** Task to carry out **
For each entry, return the text exactly and omit any image.

** Supplied records **

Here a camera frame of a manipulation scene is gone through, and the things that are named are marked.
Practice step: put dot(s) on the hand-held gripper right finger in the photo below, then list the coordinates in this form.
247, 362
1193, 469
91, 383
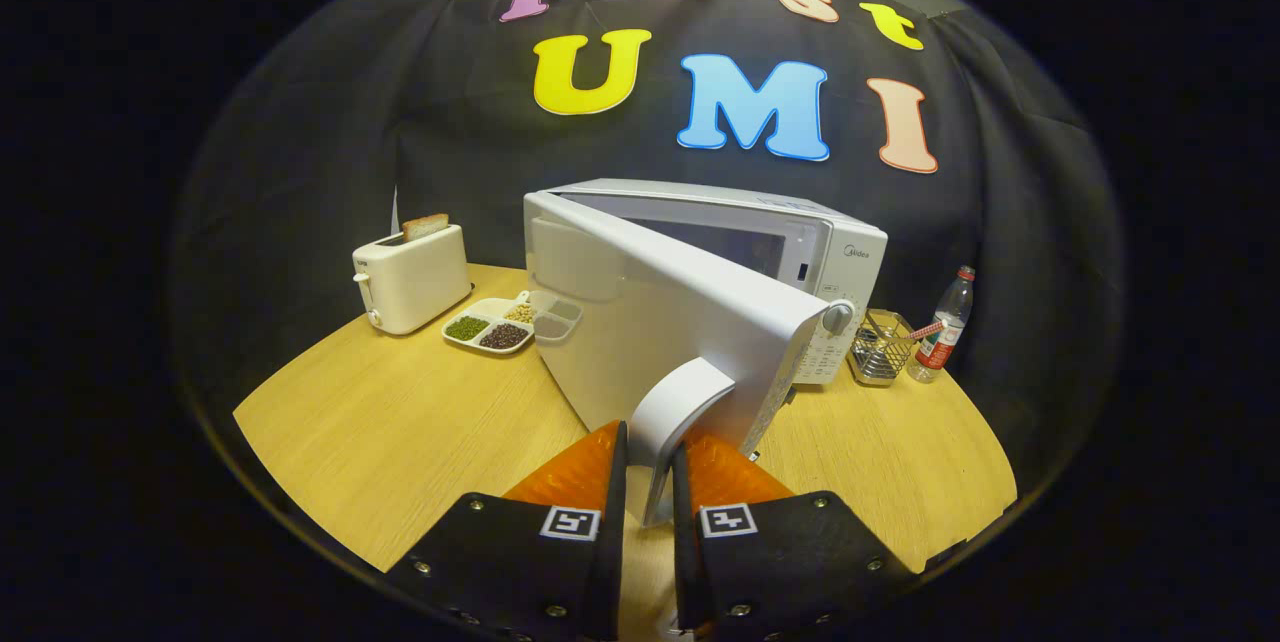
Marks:
682, 522

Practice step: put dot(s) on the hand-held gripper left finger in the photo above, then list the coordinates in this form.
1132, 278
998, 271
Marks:
616, 482

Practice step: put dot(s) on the white toaster oven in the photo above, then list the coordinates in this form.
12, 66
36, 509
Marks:
680, 322

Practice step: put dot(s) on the white bread toaster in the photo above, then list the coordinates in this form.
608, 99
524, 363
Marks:
410, 277

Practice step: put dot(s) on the white divided bean dish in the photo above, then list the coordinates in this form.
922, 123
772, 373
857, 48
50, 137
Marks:
490, 332

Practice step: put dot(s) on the pink striped straw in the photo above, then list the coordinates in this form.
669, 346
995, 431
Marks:
925, 330

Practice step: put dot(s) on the clear plastic water bottle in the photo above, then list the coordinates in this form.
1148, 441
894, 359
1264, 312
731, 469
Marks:
940, 342

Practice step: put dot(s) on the toasted bread slice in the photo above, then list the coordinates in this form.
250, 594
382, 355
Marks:
426, 227

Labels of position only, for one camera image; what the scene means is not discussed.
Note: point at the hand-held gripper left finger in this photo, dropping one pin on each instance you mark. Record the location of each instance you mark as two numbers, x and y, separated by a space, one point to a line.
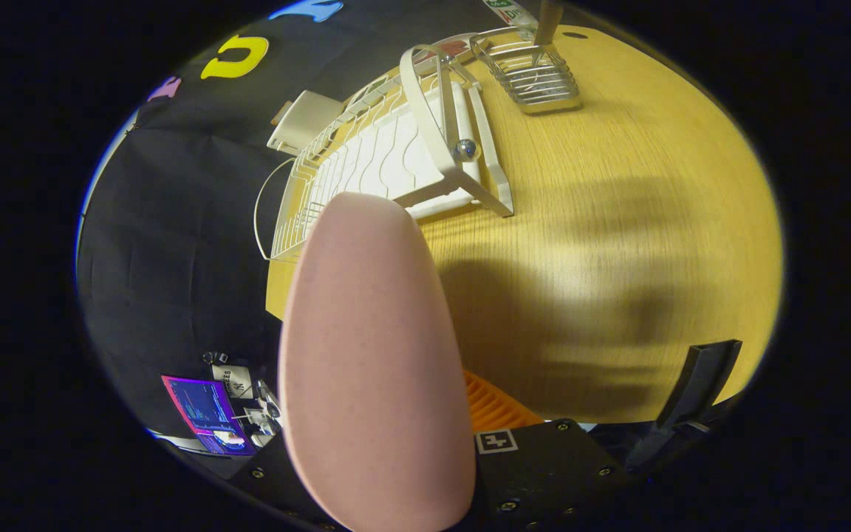
270 476

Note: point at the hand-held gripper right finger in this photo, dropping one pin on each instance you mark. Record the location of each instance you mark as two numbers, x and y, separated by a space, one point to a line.
544 473

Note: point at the pink plate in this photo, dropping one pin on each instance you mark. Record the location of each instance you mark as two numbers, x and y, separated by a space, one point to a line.
374 355

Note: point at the small white gadget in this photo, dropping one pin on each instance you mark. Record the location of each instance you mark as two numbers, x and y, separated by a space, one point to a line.
267 421

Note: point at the purple glowing screen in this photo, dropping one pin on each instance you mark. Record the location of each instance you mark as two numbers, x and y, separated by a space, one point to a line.
204 410

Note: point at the white printed tag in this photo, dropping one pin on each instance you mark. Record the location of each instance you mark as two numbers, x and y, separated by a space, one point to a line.
235 382

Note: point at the black backdrop cloth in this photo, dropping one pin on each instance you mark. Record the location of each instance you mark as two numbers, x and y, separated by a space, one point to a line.
174 222

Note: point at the white toaster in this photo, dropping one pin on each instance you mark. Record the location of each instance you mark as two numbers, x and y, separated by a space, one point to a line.
307 118

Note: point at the toast slice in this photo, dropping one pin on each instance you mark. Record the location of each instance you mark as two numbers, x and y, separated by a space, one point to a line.
283 113

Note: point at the red meat piece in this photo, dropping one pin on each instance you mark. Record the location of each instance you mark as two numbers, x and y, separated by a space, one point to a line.
453 49

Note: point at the black round table grommet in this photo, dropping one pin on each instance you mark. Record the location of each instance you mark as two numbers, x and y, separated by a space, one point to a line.
575 35

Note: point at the white drink bottle green label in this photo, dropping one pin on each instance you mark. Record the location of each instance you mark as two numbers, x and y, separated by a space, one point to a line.
510 11

** Answer to this problem **
Here a camera frame of a manipulation scene is gone through, and the things that are named are marked.
Practice step: put dot(s) on the hand-held gripper right finger in the photo below, then list the coordinates in this form.
247, 362
1193, 469
91, 383
Marks:
682, 522

Practice step: put dot(s) on the hand-held gripper left finger in the photo above, then list the coordinates in this form.
1132, 278
998, 271
Marks:
616, 482

Practice step: put dot(s) on the white toaster oven in the photo above, then list the coordinates in this form.
12, 66
36, 509
Marks:
680, 322

Practice step: put dot(s) on the white bread toaster in the photo above, then list the coordinates in this form.
608, 99
524, 363
Marks:
410, 277

Practice step: put dot(s) on the white divided bean dish in the photo above, then list the coordinates in this form.
922, 123
772, 373
857, 48
50, 137
Marks:
490, 332

Practice step: put dot(s) on the pink striped straw in the photo above, then list the coordinates in this form.
669, 346
995, 431
Marks:
925, 330

Practice step: put dot(s) on the clear plastic water bottle in the photo above, then list the coordinates in this form.
1148, 441
894, 359
1264, 312
731, 469
Marks:
940, 342

Practice step: put dot(s) on the toasted bread slice in the photo above, then list the coordinates in this form.
250, 594
382, 355
Marks:
426, 227

Labels of position only, for one camera image; what the scene means is not discussed.
Note: point at the hand-held gripper left finger in this photo, dropping one pin on each instance you mark. Record the location of each instance you mark as two numbers, x and y, separated by a space, one point to a line.
270 476

Note: point at the hand-held gripper right finger in this photo, dropping one pin on each instance you mark. Record the location of each instance you mark as two numbers, x and y, separated by a space, one point to a line.
544 473

Note: point at the pink plate in this photo, dropping one pin on each instance you mark. Record the location of each instance you mark as two numbers, x and y, separated by a space, one point to a line.
374 355

Note: point at the small white gadget in this photo, dropping one pin on each instance you mark. Record the location of each instance you mark as two numbers, x and y, separated by a space, one point to a line.
267 421

Note: point at the purple glowing screen in this photo, dropping one pin on each instance you mark. Record the location of each instance you mark as two numbers, x and y, separated by a space, one point to a line.
204 410

Note: point at the white printed tag in this photo, dropping one pin on each instance you mark. Record the location of each instance you mark as two numbers, x and y, separated by a space, one point to a line.
235 382

Note: point at the black backdrop cloth in this photo, dropping one pin on each instance you mark. Record the location of each instance you mark as two numbers, x and y, separated by a space, one point to a line.
174 222

Note: point at the white toaster in this photo, dropping one pin on each instance you mark. Record the location of each instance you mark as two numbers, x and y, separated by a space, one point to a line.
307 118

Note: point at the toast slice in this photo, dropping one pin on each instance you mark. Record the location of each instance you mark as two numbers, x and y, separated by a space, one point to a line.
283 113

Note: point at the red meat piece in this photo, dropping one pin on each instance you mark. Record the location of each instance you mark as two numbers, x and y, separated by a space, one point to a line.
453 49

Note: point at the black round table grommet in this photo, dropping one pin on each instance you mark. Record the location of each instance you mark as two numbers, x and y, separated by a space, one point to a line.
575 35

Note: point at the white drink bottle green label in this photo, dropping one pin on each instance you mark. Record the location of each instance you mark as two numbers, x and y, separated by a space, one point to a line.
510 11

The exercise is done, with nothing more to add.